**Work instruction:** Find and copy each line of the listing below that has the word "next" in it.

- - -

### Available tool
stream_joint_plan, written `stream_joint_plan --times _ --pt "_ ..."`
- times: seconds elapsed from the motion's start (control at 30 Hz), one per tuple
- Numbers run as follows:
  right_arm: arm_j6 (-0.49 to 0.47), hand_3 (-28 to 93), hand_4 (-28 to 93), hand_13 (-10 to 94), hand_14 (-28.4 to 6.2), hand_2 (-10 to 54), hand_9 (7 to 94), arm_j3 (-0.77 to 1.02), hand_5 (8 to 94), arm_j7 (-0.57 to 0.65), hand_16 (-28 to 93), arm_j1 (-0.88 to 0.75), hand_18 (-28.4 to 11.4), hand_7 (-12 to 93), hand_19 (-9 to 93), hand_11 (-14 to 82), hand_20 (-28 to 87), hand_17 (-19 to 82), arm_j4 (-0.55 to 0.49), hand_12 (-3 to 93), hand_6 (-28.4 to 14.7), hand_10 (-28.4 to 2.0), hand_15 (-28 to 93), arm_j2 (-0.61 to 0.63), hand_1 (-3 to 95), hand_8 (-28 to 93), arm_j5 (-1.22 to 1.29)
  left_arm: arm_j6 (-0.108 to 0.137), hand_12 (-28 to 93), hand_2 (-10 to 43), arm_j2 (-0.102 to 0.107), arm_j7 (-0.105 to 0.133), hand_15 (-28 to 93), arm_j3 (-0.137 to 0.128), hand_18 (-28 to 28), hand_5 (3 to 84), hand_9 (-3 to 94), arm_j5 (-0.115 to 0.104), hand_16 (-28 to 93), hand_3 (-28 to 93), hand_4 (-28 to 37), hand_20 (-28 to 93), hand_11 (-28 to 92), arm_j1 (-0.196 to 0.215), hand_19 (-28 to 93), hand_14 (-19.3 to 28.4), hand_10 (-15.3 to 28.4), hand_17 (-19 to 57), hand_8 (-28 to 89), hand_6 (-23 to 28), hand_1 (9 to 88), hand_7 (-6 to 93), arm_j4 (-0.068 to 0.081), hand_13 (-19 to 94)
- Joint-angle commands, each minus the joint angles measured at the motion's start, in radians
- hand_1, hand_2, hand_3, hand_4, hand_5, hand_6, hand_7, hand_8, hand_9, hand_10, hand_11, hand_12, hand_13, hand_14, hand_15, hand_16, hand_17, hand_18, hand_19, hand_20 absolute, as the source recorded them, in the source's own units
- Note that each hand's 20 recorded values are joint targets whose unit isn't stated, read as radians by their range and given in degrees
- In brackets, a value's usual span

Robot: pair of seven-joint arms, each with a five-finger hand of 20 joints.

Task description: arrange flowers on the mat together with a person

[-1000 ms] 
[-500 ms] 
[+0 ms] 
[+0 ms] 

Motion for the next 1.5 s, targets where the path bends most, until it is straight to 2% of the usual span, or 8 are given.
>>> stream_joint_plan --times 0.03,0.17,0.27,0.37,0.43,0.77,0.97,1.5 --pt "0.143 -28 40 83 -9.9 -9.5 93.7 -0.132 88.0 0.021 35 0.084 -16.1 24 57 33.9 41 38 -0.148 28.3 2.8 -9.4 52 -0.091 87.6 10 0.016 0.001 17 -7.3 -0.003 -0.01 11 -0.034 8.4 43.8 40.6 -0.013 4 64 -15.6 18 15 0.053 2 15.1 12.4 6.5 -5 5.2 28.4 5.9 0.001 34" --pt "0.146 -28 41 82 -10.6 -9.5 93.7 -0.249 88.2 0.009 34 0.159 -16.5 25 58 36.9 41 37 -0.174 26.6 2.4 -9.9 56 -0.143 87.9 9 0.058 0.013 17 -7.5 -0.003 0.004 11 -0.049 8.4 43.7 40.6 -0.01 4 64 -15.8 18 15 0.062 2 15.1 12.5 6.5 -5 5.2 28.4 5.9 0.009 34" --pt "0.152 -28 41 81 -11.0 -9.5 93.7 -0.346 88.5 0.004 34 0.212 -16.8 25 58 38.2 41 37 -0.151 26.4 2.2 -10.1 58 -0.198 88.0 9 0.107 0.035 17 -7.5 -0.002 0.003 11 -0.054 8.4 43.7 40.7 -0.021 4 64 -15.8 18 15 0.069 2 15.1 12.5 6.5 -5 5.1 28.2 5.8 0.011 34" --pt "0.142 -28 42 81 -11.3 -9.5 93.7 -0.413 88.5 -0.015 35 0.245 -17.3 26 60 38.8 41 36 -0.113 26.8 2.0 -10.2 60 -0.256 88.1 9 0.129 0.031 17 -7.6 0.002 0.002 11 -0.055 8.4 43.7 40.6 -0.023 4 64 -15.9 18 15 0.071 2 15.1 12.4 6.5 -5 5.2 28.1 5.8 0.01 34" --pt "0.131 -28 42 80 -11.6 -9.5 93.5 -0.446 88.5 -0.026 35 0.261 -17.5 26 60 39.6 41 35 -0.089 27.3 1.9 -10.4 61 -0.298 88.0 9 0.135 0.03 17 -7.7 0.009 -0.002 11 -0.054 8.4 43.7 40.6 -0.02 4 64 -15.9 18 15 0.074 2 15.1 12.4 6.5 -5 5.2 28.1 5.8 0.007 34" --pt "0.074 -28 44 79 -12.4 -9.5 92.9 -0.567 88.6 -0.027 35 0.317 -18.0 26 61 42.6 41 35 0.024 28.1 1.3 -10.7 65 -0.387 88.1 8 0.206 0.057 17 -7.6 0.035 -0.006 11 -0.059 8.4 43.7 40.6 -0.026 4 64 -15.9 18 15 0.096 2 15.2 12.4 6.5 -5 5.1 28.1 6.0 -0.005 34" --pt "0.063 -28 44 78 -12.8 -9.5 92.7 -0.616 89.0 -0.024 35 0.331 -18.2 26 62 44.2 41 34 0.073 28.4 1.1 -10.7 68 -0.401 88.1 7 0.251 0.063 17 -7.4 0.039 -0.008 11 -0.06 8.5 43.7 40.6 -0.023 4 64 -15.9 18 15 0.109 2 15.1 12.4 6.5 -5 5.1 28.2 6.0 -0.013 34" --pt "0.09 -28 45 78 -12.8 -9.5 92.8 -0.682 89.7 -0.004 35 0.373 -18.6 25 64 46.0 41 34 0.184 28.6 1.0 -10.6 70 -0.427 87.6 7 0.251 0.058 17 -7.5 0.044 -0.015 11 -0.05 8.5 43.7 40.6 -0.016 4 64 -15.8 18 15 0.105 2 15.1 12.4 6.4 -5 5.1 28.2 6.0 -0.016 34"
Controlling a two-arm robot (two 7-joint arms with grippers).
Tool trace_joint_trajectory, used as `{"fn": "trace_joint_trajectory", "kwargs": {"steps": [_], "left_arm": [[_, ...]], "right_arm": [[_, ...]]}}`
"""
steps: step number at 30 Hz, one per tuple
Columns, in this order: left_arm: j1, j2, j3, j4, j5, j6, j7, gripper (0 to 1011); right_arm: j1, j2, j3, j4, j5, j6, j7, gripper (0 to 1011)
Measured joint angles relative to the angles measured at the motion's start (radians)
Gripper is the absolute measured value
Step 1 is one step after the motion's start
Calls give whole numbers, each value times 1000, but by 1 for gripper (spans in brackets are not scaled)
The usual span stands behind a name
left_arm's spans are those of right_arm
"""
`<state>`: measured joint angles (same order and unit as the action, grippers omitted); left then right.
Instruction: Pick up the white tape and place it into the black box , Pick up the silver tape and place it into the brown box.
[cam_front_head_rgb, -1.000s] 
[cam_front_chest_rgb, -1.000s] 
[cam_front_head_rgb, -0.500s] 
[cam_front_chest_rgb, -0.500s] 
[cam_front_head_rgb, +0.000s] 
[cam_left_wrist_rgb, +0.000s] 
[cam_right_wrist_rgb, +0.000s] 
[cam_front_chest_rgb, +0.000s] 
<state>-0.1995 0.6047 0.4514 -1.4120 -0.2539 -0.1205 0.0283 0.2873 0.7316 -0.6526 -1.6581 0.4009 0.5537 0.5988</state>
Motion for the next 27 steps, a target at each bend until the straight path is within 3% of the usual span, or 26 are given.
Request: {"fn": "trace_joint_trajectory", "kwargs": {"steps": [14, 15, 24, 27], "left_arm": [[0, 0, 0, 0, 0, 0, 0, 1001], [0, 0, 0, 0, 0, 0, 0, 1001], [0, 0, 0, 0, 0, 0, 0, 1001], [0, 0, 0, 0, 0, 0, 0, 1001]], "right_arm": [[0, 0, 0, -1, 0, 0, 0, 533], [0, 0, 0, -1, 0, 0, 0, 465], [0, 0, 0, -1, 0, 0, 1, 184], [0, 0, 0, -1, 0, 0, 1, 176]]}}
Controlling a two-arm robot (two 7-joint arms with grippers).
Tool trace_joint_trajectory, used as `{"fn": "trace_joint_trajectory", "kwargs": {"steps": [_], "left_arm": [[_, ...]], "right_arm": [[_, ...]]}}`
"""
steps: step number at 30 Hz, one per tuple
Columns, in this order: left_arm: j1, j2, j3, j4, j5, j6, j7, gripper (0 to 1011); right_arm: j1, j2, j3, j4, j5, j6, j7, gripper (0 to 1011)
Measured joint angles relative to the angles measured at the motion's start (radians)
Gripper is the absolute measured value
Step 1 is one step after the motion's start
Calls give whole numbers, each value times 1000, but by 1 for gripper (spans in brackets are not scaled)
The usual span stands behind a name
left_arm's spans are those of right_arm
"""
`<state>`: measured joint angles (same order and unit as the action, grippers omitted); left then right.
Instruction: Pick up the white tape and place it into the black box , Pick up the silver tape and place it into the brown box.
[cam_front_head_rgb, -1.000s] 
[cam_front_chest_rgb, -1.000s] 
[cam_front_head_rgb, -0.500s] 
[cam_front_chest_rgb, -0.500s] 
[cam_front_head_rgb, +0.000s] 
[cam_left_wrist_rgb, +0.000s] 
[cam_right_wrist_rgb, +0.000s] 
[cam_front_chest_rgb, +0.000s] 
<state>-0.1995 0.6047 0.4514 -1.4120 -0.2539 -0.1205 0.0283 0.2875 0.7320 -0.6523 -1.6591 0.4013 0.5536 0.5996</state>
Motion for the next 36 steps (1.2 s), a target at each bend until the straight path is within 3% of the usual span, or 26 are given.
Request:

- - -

**Output for this task:**
Motion for the next 1.5 s, targets where the path bends most, until it is straight to 2% of the usual span, or 8 are given.
Motion for the next 27 steps, a target at each bend until the straight path is within 3% of the usual span, or 26 are given.
Motion for the next 36 steps (1.2 s), a target at each bend until the straight path is within 3% of the usual span, or 26 are given.

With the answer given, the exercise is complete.